Am 1.1.2015 habe ich meinen Lesern das "Du" angeboten.
In den älteren Artikeln sieze ich noch, wir bleiben aber natürlich gerne beim "Du". :-)

Seit Jahren beschäftige ich mich mit den Themen produktives Arbeiten und Arbeitsorganisation. Seit bald zwei Jahren führe ich dieses Blog (eine Ewigkeit im Internet-Zeitalter). Zeit, eine Art Bilanz zu ziehen und zu überlegen, was ich denn auf dieser Reise gelernt habe. Hier also meine 5 Dinge, die ich über Arbeitsorganisation gelernt habe:

  1. Gewohnheiten, nicht Wissen
    Produktives Arbeiten hat zu 80-90% etwas mit erfolgreichen Gewohnheiten zu tun und nur zu 10-20% etwas mit Wissen. Sie glauben mir nicht? Dann überlegen Sie sich, weshalb Sie hier noch mitlesen. Mittlerweile wissen Sie nämlich garantiert genug, um produktiv arbeiten zu können. Lesen Sie aber ruhig noch weiter, ich freue mich sehr darüber! :-)
    Das sichert übrigens auch mein Einkommen: Meine Kunden könnten eigentlich auch ein Buch über Zeitmanagement lesen, anstatt mit mir zusammen zu arbeiten. Das Angebot ist riesig und es gibt sehr gute Bücher. Doch das reicht eben selten. Meine Kunden brauchen jemanden, der ihnen über die Schulter schaut, sie führt und Ihnen hilft, ihr System zu finden und dann auch tatsächlich damit zu arbeiten.
  2. Prinzipien, nicht Tools
    Ob Kugelschreiber, Füllfederhalter, iPhone oder Computer: Kein Tool macht Sie automatisch produktiver. Ein Tool hilft Ihnen lediglich, die Prinzipien einer guten Arbeitsorganisation umzusetzen. Wichtiger sind die Prinzipien. Womit man diese umsetzt, spielt keine Rolle und ist weitgehend eine Frage des Geschmacks. Ich arbeite gerne so weit wie möglich digital, andere lieben ihr Moleskine.
  3. Rahmenbedingungen, nicht (nur) Prozesse
    Um die Arbeitsorganisation zu verbessern, schauen wir oft zu sehr auf die Prozesse. Dabei werden die Rahmenbedingungen vernachlässigt, die mindestens genau so wichtig sind. Rahmenbedingungen sind für mich Schlaf, Erholung, Ernährung, Work-Life-Balance, Routinen, Rituale, Sport, Bewegung und vieles mehr. Ich habe in den vergangenen Jahren dutzende von Tipps und Methoden ausprobiert. Wenn ich sagen müsste, was meine Produktivität am meisten erhöht hat, dann wären das drei Dinge: Mein Morgenritual – welches ich laufend anpasse -, meine Pausen und meine Ernährungsumstellung.

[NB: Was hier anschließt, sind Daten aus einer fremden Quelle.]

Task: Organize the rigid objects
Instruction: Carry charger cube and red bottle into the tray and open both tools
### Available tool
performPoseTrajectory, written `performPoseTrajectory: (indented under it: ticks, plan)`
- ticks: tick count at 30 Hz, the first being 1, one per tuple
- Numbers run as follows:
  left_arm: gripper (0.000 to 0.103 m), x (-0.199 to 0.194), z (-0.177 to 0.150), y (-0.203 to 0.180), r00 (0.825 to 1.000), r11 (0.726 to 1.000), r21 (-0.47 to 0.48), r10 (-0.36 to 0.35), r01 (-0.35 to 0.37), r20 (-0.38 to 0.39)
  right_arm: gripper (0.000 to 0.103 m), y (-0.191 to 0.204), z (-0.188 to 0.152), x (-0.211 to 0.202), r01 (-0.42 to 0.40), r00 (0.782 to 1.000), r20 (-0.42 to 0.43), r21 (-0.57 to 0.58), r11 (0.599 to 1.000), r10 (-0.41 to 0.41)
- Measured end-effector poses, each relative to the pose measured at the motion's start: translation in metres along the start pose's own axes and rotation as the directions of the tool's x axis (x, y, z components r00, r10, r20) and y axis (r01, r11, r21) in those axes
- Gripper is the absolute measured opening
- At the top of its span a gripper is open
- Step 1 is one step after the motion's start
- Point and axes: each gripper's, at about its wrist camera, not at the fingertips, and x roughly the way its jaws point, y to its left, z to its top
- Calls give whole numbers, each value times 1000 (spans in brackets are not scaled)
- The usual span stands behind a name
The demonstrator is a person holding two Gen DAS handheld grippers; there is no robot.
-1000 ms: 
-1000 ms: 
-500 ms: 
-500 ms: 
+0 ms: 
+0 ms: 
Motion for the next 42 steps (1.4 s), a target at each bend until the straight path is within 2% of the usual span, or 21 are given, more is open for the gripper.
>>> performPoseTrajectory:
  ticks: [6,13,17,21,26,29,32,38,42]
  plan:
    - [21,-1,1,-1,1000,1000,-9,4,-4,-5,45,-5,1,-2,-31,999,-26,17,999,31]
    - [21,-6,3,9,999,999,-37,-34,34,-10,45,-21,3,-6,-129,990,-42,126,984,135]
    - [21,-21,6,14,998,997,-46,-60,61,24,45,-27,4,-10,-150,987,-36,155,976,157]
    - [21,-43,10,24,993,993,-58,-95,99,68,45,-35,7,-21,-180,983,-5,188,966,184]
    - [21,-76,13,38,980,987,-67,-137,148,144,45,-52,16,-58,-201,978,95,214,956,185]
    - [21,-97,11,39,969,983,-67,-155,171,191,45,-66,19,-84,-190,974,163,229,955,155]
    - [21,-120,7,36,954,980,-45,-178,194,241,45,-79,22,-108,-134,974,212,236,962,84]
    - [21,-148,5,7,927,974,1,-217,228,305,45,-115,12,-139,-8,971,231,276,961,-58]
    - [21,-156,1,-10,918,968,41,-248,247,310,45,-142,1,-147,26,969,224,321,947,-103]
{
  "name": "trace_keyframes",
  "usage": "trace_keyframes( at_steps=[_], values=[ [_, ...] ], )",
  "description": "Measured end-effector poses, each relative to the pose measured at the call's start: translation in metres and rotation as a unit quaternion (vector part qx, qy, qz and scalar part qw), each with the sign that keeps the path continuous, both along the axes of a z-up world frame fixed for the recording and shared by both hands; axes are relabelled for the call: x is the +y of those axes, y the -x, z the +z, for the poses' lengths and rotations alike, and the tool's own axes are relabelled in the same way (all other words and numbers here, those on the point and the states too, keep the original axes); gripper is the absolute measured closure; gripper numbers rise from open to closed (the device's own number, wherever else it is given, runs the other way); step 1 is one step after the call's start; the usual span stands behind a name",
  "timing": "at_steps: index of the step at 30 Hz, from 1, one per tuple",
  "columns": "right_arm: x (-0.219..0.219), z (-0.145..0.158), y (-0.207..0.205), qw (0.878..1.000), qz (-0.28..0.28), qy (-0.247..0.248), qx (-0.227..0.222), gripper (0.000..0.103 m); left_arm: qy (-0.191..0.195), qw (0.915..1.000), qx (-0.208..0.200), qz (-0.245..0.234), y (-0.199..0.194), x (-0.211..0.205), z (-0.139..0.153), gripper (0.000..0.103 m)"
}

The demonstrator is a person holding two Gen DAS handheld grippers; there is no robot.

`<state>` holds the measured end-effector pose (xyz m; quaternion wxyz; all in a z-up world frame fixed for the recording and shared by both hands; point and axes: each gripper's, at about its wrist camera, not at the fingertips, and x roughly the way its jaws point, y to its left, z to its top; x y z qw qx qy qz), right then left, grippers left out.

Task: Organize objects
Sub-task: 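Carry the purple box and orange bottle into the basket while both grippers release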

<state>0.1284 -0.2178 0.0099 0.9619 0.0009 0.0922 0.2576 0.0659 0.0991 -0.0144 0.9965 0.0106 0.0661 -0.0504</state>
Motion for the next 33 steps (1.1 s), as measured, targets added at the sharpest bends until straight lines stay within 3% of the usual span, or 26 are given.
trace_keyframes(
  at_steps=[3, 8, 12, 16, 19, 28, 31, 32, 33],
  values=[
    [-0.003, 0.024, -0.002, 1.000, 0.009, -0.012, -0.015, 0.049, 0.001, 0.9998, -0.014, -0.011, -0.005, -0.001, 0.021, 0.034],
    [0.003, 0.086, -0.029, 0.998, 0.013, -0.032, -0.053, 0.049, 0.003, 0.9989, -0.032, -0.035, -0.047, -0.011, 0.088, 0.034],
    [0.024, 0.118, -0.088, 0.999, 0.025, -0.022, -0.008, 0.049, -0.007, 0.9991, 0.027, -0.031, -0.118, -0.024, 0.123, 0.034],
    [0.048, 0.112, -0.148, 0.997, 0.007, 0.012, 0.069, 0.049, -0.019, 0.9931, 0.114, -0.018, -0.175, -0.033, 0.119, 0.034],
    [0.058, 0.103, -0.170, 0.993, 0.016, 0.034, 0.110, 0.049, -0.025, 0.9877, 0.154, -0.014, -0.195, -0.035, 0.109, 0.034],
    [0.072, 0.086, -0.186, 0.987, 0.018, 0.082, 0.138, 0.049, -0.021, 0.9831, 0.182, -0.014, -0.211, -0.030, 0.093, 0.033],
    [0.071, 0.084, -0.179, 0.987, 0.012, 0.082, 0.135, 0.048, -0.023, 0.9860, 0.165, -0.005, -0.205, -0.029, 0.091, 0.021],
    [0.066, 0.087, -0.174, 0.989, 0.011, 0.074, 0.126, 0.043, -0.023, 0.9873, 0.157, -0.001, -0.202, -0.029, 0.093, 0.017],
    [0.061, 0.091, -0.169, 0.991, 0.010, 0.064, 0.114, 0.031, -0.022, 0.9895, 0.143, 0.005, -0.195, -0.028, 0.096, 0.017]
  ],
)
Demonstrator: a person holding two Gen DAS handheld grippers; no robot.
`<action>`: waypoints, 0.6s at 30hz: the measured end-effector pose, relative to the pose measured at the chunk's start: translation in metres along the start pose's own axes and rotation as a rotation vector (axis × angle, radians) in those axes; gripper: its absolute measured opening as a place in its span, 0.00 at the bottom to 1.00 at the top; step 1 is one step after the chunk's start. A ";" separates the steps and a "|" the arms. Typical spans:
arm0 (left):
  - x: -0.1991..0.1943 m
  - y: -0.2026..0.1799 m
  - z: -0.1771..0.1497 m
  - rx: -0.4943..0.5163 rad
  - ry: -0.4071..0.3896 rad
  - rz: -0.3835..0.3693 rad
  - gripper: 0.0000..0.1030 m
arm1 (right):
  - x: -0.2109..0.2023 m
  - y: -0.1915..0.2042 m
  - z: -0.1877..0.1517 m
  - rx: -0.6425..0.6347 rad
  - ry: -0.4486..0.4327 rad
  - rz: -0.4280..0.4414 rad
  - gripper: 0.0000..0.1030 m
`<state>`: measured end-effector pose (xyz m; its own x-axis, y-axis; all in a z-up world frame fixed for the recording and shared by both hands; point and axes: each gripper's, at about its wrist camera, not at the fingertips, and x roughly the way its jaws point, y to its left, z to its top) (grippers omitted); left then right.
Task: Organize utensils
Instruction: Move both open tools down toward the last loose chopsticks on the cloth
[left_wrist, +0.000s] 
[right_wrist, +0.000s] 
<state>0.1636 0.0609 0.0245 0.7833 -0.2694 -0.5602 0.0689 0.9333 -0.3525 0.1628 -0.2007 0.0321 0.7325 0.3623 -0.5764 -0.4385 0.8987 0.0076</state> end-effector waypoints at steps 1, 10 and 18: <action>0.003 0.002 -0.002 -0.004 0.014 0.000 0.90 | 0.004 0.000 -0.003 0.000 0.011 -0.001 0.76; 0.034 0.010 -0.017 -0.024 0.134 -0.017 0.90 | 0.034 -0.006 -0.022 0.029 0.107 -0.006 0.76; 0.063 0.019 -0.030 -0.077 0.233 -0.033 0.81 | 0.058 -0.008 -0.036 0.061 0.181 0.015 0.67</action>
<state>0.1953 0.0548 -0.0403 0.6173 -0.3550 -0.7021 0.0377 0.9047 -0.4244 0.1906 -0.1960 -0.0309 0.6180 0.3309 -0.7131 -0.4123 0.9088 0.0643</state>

  4. Ohne Fundament kein Haus
    Genauso verhält es sich mit den Dingen, die uns verwurzeln und die unser Fundament bilden. Ich weiss genau, von was ich mich leiten lasse und was hinter all meinen Aktivitäten steht. Ich jongliere mit recht vielen Bällen, die aber alle durch das Fundament und durch meine langfristigen Ziele verbunden sind. Von aussen mag das nicht sichtbar sein, für mich macht aber alles Sinn. Daraus schöpfe ich Energie und Motivation.
  5. Erledigen, nicht organisieren
    Nicht zu vergessen: Eine bessere Arbeitsorganisation hat nur einen einzigen Zweck: Die Arbeit besser zu erledigen und das Wichtige wieder in den Mittelpunkt zu stellen. Schliesslich geht es darum, Dinge zu erledigen und nicht, sie lediglich zu organisieren. Arbeitsorganisation um ihrer Selbst willen hat da etwas falsch verstanden.